Le problème était donc de mettre en place un nouveau pacte pour favoriser l'activité de l'Union européenne, mais surtout pour crédibiliser l'UE face aux marchés financiers. Alors, la première difficulté aura été de convaincre les Allemands qu'il fallait accepter un peu de flexibilité. La chose paraissait impossible parce que le modèle allemand, (comme dans beaucoup de pays de l'Europe du Nord), est construit dans une logique très protestante, c'est-à-dire très stricte. L'Allemagne s’est toujours interdit de faire des dettes, notamment des dettes de fonctionnement.

L'Allemagne avait raison, parce que son modèle économique à forte compétitivité lui donnait de la marge. Seulement voilà, la fin d'une énergie pas chère (qui venait de Russie) et le refroidissement des marchés d'exportation en Chine ont fragilisé son modèle et ont obligé le gouvernement à trouver des compromis sur l'énergie en acceptant le nucléaire, par exemple, et en s'inquiétant de l'état des marchés européens dont elle a besoin.

Pour la première fois depuis la création de l'Euro, la France et l’Allemagne ont convenu semble-t-il que leur avenir était lié et qu'il fallait s’entendre. Le compromis franco-allemand doit beaucoup aussi à la relation personnelle entre les deux ministres de l'économie, Christian Lindner et Bruno Le Maire, qui parlent la même langue. Parler couramment anglais est évidemment nécessaire, mais parler l'allemand pour négocier avec le voisin d’outre-Rhin facilite les choses.

Le nouveau pacte de stabilité qui sera mis en place devrait s’organiser autour de trois points sur lesquels tout le monde est d’accord. 

1er point, l'Union européenne se garde les règles de déficit limité à 3% et de dettes à 60% du PIB. 

2e point, l'Union européenne devrait abandonner le principe de sanctions mécaniques et sévères en cas de franchissement des limites au profit d’une flexibilité et d’une adaptation aux conditions nationales ou aux phénomènes extérieurs. Il existe des besoins d’investissement, dans la défense nationale, la santé ou le réchauffement climatique, qui pourront être comptabilisés en dehors des normes budgétaires et être sortis du calcul du déficit. C’est une vieille idée à laquelle l’Allemagne était allergique, mais elle s’avère désormais d’accord pour la mettre en place. L'Allemagne,a accepté, mais les pays frugaux du Nord comme les Pays-Bas, l'Autriche ou la Finlande sont encore assez réticents, sauf que les événements leur font comprendre qu'il existe dans le fonctionnement de la zone Euro des externalités positives dont ils ne paient pas le coût. Le parapluie nucléaire ou la défense militaire leur sont bien utiles maintenant qu'ils savent que la Russie est assez impérialiste mais imprévisible. 

3e point, l'Union européenne, pour préserver sa crédibilité vis-à-vis des marchés financiers, devra par ailleurs exiger de ses États membres qu'ils présentent une trajectoire d'évolution des déficits et un agenda des réformes à mettre en œuvre au cours des prochaines années... ceci pour garantir la soutenabilité de la dette publique. C’est un concept que la France connaît bien, puisque Bercy, dont la dette est importante, a obtenu que les agences de notation ne la pénalisent pas sur la base de ses trajectoires de réduction des déficits avec des réformes structurelles à la clé. 

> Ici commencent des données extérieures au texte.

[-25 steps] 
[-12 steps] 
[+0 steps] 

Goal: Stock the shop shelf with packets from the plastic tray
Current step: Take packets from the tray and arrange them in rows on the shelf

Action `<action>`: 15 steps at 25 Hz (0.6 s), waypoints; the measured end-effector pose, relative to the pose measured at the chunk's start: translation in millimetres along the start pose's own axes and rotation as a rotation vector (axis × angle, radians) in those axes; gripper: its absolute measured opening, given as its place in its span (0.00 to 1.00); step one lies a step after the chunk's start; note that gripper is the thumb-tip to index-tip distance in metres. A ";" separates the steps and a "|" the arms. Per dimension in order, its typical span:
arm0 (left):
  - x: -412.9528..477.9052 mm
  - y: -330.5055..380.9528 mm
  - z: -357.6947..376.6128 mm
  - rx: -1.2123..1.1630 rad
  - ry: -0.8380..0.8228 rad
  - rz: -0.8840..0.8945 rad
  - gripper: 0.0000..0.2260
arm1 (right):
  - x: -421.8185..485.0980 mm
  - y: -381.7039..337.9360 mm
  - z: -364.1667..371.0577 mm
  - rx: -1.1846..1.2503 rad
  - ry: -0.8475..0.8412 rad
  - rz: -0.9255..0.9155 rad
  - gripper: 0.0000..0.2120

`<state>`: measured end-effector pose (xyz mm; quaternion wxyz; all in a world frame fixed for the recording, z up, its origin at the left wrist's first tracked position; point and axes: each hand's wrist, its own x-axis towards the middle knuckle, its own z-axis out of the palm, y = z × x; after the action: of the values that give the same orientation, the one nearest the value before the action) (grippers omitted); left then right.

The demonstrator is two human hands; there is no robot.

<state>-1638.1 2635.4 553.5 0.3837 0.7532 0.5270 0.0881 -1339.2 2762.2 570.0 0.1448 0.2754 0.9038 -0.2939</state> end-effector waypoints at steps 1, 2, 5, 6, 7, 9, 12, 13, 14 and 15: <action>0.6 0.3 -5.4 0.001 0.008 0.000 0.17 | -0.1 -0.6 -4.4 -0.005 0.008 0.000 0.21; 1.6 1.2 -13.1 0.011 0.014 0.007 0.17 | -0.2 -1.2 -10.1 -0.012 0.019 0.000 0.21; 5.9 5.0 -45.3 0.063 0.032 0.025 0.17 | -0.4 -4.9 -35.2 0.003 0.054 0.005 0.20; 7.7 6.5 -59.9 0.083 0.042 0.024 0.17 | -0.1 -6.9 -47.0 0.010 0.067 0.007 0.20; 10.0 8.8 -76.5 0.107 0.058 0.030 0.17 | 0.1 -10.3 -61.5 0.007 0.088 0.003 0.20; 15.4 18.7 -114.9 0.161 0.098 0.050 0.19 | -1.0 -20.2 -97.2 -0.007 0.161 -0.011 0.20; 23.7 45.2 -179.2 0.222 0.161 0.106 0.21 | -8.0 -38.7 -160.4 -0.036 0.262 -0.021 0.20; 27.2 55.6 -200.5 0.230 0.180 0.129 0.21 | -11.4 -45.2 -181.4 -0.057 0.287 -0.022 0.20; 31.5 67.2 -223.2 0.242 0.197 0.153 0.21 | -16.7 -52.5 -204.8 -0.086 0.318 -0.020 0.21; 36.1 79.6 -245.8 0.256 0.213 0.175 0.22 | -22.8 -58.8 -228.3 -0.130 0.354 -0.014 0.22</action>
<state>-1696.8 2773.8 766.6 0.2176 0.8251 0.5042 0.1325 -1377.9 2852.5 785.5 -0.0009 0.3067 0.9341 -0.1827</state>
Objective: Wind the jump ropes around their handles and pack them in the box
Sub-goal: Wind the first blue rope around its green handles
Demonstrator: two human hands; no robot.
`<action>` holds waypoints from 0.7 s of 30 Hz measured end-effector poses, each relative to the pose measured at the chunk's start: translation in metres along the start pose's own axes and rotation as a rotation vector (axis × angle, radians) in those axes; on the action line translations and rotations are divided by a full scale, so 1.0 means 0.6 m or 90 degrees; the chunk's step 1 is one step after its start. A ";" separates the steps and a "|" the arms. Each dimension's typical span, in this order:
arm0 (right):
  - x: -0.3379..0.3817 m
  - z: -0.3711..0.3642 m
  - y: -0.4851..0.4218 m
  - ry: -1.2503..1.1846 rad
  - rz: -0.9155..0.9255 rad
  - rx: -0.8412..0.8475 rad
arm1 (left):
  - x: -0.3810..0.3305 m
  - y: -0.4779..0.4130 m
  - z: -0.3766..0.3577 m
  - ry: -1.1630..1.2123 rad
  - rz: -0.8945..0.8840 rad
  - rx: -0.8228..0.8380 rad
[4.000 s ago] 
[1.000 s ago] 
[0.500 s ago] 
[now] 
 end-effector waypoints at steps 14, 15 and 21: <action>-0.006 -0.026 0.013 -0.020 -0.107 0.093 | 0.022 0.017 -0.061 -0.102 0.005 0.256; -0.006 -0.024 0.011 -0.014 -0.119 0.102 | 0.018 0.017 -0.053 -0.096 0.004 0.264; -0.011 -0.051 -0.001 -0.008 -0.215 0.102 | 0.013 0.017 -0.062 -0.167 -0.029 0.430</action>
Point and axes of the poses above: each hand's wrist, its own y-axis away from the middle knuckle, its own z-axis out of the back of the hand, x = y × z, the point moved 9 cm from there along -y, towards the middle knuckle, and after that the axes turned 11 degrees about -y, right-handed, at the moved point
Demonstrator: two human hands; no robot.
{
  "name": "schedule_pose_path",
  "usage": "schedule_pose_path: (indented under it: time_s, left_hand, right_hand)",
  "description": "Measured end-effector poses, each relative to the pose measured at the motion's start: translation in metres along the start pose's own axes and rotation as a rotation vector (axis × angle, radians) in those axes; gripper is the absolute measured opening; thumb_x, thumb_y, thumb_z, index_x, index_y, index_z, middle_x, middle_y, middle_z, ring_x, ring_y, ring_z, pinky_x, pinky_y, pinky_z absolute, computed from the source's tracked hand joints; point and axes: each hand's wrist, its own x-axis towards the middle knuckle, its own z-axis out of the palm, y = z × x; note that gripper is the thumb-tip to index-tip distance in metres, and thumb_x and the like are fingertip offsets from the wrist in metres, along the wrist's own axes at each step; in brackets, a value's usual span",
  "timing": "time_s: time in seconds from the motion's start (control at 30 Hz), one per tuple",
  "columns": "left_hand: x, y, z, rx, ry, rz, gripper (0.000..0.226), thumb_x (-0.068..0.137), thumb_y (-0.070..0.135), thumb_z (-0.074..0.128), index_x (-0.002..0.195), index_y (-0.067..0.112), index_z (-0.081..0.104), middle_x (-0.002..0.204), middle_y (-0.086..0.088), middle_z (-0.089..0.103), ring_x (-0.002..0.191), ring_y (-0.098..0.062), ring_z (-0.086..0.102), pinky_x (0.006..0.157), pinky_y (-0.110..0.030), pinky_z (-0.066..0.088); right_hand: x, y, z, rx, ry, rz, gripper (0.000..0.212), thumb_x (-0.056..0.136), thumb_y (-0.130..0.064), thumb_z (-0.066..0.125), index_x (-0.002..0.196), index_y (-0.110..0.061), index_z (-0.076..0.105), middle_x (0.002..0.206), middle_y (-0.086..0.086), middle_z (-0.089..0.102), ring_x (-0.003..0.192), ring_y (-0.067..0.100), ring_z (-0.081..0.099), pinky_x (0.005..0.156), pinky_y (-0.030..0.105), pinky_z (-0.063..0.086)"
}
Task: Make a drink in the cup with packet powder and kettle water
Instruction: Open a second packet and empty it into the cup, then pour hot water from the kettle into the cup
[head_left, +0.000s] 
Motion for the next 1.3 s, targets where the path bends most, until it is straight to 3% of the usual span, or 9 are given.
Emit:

Il s’agirait de véritables engagements et non de vagues promesses politiques, mais le système proposé va donner aussi aux pays membres plus de responsabilité pour se redresser. Le système de surveillance ne débouche pas sur des sanctions mécaniques qui ont toujours été contreproductives puisqu'elles appellent immédiatement des politiques d'austérité, lesquelles aggravent la situation et provoquent des résistances politiques, parce que les sanctions ont tendance à étouffer l'activité. Un système fondé sur l'obligation de trajectoire sur 3, 5 ou 7 ans nécessite certes une responsabilité politique forte, mais donne une meilleure chance de sortir de la dépression. En fait, le nouveau Pacte de stabilité pourrait renforcer la responsabilité des États membres, parce que les gouvernements ou les candidats au pouvoir ne peuvent plus utiliser l'Europe, Bruxelles ou Maastricht comme bouc émissaire de leurs propres faiblesses à réformer."